Field count facet?


(caphrim007) #1

Hi folks,

I was reading the facet documentation and was wondering if there was a
way that I could get a field count of the documents in my index.

I see that in the examples one specifies a field to count, and then
gets results from that, but I was interested in seeing how many
documents have a field, vs has a particular field value.

So assuming the following data

doc1.field1 = "abc"
doc1.field2 = "123"
doc1.field3 = "fgh"
doc2.field1 = "abc"
doc2.field2 = "123"
doc3.field4 = "123"

it would return

field1: 2
field2: 2
field3: 1
field4: 1

Instead of

term: abc, count: 2
term: 123, count 3
term: fgh, count 1

I basically want to know what the fields in my documents are because I
have an arbitrary list of fields that can exist.

Is this possible?

Thanks,
Tim


(Pavel Penchev) #2

Hi,

If you make a facet the sum of the facet values count will give you the
number of documents that have value for this field.

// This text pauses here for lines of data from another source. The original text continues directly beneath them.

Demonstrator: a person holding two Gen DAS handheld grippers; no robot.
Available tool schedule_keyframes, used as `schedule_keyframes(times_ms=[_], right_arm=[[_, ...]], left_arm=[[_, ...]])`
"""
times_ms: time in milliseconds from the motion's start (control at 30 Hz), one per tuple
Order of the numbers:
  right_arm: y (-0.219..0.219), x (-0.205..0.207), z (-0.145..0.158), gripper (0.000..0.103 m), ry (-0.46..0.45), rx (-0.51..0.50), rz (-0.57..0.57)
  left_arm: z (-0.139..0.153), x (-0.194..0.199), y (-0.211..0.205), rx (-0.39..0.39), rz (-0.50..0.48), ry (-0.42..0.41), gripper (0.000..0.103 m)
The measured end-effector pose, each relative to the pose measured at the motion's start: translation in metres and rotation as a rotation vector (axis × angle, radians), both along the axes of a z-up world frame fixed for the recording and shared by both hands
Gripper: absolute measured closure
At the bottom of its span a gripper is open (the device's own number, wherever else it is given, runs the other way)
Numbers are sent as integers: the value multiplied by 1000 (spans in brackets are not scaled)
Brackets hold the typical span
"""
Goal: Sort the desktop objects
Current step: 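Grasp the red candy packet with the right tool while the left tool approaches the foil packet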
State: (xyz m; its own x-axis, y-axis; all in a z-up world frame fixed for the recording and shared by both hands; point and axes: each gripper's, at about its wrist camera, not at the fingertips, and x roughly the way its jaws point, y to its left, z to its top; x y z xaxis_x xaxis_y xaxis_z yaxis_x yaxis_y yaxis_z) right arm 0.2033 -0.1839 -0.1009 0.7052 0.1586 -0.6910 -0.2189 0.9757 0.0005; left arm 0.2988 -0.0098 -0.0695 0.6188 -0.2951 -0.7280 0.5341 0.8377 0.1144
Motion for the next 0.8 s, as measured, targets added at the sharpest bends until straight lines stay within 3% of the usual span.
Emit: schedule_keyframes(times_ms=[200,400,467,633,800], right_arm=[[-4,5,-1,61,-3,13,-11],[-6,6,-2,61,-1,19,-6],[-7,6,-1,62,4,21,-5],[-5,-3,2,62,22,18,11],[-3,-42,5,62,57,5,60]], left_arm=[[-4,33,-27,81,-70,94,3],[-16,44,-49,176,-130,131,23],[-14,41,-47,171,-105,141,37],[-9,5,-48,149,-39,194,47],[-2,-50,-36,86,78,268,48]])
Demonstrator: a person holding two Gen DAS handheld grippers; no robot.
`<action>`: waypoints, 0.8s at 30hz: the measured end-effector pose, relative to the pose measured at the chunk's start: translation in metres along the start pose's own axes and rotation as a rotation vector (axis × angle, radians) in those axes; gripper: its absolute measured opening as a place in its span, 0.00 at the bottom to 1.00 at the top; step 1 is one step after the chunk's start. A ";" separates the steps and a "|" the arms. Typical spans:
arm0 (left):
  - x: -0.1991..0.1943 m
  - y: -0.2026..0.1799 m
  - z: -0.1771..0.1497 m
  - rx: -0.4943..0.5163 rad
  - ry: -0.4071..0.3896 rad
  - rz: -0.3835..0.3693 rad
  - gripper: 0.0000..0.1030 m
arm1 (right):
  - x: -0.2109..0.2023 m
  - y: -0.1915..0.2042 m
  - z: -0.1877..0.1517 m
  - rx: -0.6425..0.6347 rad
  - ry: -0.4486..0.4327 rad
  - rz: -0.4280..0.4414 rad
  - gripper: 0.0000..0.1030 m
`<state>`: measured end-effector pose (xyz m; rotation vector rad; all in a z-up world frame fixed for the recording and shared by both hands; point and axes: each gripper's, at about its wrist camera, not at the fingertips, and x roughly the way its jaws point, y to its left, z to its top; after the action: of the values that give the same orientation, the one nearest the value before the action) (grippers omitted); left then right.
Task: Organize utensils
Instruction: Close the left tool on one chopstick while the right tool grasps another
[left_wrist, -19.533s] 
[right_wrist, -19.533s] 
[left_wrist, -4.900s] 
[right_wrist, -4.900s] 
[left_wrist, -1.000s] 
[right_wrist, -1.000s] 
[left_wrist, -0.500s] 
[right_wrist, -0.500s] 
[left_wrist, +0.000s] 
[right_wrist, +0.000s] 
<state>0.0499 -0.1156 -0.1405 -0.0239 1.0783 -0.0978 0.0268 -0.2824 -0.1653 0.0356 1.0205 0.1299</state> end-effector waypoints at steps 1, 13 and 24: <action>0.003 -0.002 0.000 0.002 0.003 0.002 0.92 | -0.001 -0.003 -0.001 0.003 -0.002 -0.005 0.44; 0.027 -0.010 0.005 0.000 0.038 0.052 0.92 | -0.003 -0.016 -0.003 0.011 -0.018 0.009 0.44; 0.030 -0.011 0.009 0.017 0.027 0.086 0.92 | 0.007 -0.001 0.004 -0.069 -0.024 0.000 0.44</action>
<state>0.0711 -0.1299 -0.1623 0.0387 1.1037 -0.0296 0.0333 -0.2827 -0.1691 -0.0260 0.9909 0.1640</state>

Alternatively you
you could do a range query -
http://www.elasticsearch.org/guide/reference/query-dsl/range-query.html.
If you don't specify the from/to boundaries then you would get all
documents that have value for the given field.

Regards,
Pavel

On 16.08.2011 16:45, caphrim007 wrote:

Hi folks,

I was reading the facet documentation and was wondering if there was a
way that I could get a field count of the documents in my index.

I see that in the examples one specifies a field to count, and then
gets results from that, but I was interested in seeing how many
documents have a field, vs has a particular field value.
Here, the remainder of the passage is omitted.